What is being asked
Lines in the material below that include "pillow" need to be tallied; give the total alone.

Provided data

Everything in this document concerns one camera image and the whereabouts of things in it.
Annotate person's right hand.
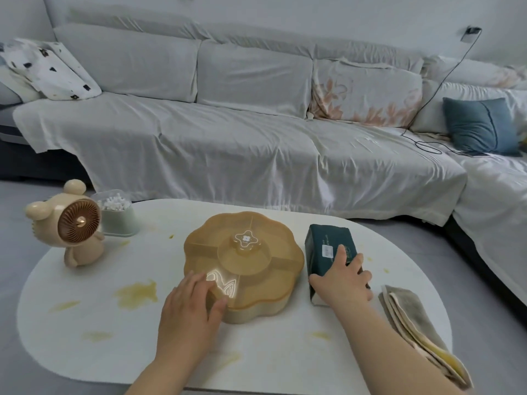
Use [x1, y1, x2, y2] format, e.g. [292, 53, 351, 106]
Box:
[309, 244, 374, 308]

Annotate person's left hand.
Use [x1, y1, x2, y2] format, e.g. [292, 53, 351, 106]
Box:
[158, 271, 228, 359]

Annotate dark green tissue pack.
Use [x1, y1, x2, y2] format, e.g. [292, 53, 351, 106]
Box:
[304, 224, 371, 307]

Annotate amber flower-shaped snack box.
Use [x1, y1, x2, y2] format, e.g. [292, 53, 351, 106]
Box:
[183, 211, 305, 325]

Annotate person's right forearm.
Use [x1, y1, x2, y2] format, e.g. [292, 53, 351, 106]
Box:
[329, 299, 471, 395]

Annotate person's left forearm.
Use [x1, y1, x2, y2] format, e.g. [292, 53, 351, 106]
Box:
[125, 350, 215, 395]

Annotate folded olive cloth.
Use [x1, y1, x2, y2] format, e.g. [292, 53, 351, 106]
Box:
[378, 284, 474, 392]

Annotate pale green cotton swab box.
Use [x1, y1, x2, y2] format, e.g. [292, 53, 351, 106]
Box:
[90, 189, 140, 238]

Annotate bunch of white cotton swabs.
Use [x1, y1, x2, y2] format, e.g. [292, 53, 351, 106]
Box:
[100, 193, 133, 212]

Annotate light grey sofa cover sheet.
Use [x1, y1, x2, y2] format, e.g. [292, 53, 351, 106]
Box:
[12, 92, 469, 227]

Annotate beige bear-shaped desk fan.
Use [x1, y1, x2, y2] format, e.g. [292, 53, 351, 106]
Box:
[25, 179, 106, 268]

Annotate pink floral back cushion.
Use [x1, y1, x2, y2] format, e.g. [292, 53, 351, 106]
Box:
[308, 58, 425, 128]

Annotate white bed sheet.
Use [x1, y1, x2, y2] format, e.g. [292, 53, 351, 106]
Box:
[450, 135, 527, 307]

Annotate plain white pillow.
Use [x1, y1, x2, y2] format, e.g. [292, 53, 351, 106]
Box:
[411, 80, 527, 137]

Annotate teal throw pillow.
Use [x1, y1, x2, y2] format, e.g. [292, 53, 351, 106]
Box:
[442, 97, 523, 158]

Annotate white pillow with faint flowers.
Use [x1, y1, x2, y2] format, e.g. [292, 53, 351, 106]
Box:
[422, 56, 527, 91]

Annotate grey corner sofa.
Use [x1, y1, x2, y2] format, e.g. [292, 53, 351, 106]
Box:
[0, 0, 527, 307]

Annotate wide grey back cushion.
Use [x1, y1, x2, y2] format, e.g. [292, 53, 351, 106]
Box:
[54, 23, 203, 103]

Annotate white pillow with dark spots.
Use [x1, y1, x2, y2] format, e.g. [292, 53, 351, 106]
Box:
[0, 38, 103, 102]

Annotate black charging cable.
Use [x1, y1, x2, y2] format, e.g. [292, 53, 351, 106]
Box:
[400, 30, 491, 156]

Your solution
4